According to The Investiture of the Gods, he is the eldest of the four beings created by the Spirit of Creation (Chuangshi Yuanling; 創始元靈), the others being Hunkun Zushi (混鯤祖師), Nüwa Niangniang, and Luya Daojun (陸壓道君). His disciples are the Three Purities: Daode Tianzun (道德天尊) alias Laozi, Yuanshi Tianzun, and Tongtian Jiaozhu (通天教主), assimilated to Lingbao Tianzun. The first two are found in the novel in conflict with the last.

According to the Wujihongjun Gong temple (無極黌君宮) in Taipei, he is the principle behind the universe.

The Cihui Tang temple (慈惠堂) in Zhonggang, Taichung offers the faithful three interpretations:
- He is the origin of the universe, from him are born the Three Pure Ones and then the Five Ancients (wulao 五老), rulers associated with the five elements and the five directions. He is also the ancestor of all immortals.
- The original chaos (hunyuangui 混元規) gave birth to the celestial order (tiangui 天規) embodied by Haotian Laozu (昊天老祖; "Ancestor of the Boundless Sky") and the earthly order (digui 地規) embodied by Hongjun Laozu.
- He is a form of Pangu and also goes by the name Xuanxuan Shangren (玄玄上人).

Hongjun Laozu was also told about in the myth of Chinese New Year. He was the person who captured Nian, the great beast that terrorised the people of China every Chinese New Year.

Every Chinese New Year was a time of suffering and fear for the people of China because of Nian, the great beast. One Chinese New Year's Eve, the monk, Hongjun Laozu, came to a village in China. He saw how everyone looked sad and frightened, so he went to a young man and said, "Why are you so sad? It is Chinese New Year, a time for celebration." The man replied, "Do you not know? Have you not heard about Nian? He comes every New Year and terrorises us, even eats us." The monk said, "I will go and reason with Nian." So off he went, to find Nian.

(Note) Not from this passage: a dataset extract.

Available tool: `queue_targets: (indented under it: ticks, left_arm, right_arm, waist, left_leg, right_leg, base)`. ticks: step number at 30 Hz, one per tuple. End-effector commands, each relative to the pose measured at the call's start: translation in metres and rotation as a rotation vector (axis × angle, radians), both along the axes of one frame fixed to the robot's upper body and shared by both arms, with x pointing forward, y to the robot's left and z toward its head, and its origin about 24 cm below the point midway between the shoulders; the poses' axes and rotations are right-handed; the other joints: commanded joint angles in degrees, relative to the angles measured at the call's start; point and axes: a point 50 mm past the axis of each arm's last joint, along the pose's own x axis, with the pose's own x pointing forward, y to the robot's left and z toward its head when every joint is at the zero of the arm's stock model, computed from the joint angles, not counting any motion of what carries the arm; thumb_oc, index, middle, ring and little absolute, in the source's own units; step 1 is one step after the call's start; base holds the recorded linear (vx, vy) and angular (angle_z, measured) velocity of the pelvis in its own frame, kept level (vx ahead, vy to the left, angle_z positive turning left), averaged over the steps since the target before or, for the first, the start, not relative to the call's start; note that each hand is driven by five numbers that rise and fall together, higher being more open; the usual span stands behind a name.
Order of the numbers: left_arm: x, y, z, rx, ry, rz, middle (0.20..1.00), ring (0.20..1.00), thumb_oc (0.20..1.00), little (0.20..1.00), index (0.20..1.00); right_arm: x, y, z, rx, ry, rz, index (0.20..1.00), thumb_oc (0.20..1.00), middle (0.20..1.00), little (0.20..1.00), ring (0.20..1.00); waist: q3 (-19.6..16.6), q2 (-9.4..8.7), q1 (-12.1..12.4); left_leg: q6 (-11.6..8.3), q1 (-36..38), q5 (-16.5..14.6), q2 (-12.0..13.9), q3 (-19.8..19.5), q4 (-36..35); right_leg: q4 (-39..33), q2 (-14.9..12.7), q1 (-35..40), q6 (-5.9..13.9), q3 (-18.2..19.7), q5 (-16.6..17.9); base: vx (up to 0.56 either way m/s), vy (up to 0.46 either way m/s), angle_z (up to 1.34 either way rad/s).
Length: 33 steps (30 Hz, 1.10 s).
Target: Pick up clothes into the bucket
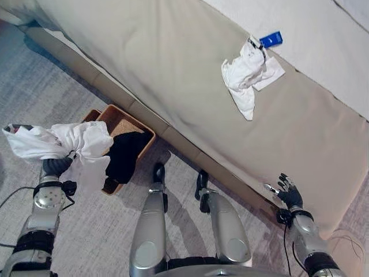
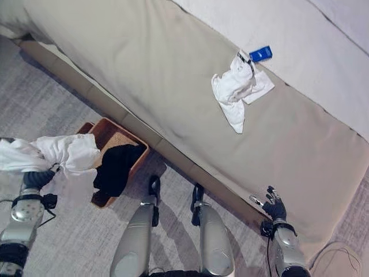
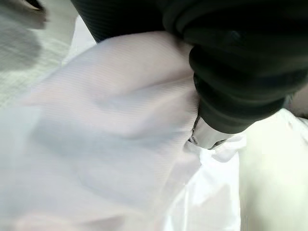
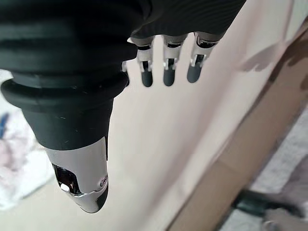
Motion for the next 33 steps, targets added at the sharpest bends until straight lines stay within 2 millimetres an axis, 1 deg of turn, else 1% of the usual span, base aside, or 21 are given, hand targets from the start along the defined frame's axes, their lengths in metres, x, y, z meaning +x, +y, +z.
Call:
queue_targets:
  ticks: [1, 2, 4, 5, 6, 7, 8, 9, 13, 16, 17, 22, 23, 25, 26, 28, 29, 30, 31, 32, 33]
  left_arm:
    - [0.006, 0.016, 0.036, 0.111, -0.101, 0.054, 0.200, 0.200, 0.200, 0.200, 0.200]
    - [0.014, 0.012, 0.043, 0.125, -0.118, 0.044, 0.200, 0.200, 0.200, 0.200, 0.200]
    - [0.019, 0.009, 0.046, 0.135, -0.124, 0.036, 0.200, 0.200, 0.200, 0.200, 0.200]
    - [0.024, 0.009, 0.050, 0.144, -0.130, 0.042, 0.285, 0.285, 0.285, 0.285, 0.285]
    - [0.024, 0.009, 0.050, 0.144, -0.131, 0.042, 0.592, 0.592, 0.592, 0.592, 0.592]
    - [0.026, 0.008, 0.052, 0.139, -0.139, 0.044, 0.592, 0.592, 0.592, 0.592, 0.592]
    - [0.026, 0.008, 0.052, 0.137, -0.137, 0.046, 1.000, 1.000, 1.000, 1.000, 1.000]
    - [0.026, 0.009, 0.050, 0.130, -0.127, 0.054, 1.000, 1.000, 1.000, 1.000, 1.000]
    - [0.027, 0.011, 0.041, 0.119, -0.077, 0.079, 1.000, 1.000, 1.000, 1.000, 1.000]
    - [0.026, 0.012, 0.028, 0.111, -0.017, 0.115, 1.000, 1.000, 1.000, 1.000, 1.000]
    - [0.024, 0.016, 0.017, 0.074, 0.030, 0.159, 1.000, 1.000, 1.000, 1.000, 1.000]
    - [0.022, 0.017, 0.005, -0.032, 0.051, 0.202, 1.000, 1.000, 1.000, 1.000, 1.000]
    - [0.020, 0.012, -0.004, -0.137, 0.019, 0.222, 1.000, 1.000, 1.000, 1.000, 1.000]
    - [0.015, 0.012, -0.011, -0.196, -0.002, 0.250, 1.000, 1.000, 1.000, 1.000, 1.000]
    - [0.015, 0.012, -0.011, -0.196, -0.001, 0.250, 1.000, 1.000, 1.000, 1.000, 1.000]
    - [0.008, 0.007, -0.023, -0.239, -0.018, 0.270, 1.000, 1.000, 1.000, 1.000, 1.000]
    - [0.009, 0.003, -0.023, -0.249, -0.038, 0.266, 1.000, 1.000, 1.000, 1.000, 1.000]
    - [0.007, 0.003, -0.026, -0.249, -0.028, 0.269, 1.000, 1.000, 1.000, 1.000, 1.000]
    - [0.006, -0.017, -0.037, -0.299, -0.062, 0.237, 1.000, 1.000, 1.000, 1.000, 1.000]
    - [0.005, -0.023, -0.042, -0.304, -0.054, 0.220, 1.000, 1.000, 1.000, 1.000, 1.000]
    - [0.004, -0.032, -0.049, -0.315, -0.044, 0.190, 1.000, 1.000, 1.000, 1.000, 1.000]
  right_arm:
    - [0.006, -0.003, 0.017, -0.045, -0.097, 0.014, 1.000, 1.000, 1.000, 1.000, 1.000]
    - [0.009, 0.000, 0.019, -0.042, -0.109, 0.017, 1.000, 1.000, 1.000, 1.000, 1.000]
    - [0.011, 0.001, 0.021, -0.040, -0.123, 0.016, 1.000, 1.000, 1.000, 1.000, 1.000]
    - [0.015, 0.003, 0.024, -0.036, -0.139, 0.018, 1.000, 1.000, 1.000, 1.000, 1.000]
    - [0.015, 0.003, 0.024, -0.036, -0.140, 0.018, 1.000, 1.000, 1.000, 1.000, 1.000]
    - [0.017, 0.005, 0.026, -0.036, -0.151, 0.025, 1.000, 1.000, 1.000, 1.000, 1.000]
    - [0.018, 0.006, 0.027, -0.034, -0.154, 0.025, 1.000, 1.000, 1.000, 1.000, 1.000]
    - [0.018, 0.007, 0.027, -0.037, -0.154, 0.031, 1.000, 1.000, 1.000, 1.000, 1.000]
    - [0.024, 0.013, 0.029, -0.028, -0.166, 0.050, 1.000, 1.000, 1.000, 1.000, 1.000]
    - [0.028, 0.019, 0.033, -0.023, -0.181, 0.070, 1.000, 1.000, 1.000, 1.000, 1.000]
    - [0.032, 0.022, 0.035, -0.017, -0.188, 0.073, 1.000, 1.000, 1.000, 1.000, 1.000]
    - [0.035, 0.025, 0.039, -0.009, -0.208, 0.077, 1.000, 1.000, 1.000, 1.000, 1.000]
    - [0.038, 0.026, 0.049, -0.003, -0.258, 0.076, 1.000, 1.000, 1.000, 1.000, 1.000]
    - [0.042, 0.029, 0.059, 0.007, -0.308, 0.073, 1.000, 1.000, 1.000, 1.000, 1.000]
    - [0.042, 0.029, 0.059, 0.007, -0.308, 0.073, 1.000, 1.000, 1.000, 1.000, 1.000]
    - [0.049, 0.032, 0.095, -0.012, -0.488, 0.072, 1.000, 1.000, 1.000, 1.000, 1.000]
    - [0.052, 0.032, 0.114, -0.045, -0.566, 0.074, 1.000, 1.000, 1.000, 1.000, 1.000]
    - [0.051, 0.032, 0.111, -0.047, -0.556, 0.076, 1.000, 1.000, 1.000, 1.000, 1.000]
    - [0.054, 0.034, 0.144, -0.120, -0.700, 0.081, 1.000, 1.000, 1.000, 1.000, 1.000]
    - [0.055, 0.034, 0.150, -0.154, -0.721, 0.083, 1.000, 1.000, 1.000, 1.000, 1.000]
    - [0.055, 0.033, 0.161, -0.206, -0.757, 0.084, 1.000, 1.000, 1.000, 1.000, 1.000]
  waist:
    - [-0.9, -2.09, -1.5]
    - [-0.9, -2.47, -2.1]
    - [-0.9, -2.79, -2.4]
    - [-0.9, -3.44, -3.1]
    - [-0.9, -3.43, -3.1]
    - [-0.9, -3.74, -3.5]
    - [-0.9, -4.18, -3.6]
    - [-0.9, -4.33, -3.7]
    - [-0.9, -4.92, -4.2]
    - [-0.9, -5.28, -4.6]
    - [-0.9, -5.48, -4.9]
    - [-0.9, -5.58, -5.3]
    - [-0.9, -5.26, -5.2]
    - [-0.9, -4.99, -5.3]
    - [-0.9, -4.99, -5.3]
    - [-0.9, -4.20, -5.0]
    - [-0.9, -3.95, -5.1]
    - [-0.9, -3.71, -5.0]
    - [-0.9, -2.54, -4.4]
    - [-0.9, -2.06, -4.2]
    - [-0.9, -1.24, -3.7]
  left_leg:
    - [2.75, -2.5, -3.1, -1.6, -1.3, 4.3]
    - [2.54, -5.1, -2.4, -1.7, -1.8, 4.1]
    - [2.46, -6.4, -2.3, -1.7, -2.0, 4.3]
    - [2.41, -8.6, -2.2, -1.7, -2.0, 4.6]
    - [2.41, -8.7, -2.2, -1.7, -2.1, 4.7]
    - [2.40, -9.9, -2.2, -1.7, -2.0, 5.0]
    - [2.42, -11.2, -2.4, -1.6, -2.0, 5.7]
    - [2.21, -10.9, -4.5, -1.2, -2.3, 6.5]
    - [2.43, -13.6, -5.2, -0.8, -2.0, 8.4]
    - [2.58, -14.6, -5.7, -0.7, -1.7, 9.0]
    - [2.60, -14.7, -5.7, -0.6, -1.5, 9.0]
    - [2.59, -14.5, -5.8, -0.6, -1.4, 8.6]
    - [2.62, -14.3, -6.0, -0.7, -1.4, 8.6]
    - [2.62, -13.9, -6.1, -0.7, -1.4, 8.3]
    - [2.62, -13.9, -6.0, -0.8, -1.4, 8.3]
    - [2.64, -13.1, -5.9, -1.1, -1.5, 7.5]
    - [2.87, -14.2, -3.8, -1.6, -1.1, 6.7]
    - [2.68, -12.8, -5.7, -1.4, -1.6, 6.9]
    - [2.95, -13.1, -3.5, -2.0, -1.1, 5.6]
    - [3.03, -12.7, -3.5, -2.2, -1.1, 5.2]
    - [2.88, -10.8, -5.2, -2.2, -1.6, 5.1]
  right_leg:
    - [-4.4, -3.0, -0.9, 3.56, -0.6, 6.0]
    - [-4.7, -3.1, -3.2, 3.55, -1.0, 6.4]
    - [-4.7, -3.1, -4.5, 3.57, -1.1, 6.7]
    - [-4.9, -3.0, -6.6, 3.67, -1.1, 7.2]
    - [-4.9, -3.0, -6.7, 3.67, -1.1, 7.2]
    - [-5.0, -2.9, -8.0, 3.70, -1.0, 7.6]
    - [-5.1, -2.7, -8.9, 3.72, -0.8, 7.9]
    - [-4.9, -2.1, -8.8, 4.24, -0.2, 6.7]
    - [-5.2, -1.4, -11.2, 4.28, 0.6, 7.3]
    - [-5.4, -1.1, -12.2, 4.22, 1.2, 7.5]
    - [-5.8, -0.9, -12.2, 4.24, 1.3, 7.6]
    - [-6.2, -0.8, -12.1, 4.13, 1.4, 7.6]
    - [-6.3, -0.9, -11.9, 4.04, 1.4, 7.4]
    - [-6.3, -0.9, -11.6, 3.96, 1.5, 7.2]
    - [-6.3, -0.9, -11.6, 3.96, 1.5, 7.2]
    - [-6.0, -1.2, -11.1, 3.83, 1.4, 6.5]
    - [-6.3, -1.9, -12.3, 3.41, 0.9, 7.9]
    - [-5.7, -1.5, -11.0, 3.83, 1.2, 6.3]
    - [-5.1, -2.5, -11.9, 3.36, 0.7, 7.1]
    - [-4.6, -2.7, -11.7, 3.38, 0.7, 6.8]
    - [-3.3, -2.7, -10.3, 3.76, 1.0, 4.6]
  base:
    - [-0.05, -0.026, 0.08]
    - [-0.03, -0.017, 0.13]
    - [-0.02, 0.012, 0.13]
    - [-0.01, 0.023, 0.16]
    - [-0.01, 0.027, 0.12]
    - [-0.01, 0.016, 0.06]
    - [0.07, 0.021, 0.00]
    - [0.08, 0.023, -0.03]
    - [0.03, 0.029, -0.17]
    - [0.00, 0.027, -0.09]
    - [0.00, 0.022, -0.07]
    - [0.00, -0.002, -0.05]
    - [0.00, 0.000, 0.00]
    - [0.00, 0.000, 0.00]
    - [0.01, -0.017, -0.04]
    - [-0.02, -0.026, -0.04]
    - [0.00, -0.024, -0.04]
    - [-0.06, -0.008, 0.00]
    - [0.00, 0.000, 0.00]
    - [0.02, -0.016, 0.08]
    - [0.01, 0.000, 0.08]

When Hongjun Laozu came to Nian, he said, "Nian, I have come to reason with you. Stop eating and terrorising the people of China." But Nian said, "Haha. You have delivered yourself to me, old man, so now I will eat you." The man replied, "Oh, but what will that prove? Eating me isn't great! Would you dare to eat the poisonous snakes on the mountains?" "Bah! What's so difficult about that?" So Nian went to the poisonous snakes and ate them up. "How is this? Am I not great?" "At the back of the mountain there are many great beasts. Can you subdue them?" So Nian went and scared all of the dangerous beasts out of the back of the mountain.

"Old man, now it's time for me to eat you!" "Sure, but just wait while I take my clothes off, I will taste much better then". So the old man took his clothes off to reveal his undergarments, which were red. "OK, you can eat me now." But Nian said, "Ah! a red undergarment! I dearly hate red, get out of my sight quickly." "Haha! I knew you were afraid of red!" The old man went into the town on top of Nian and said, "Dear villagers, do not be afraid. Nian is most terrified of red. From now on each house must paste red on each of their doors to prevent Nian creating havoc."

After that, the people started to paste red paper on their front doors before New Year's Day.

After that incident, Nian never came to the village again. Hongjun Laozu eventually captured Nian and after that, Nian retreated to a nearby mountain. The name of the mountain has long been lost over the years.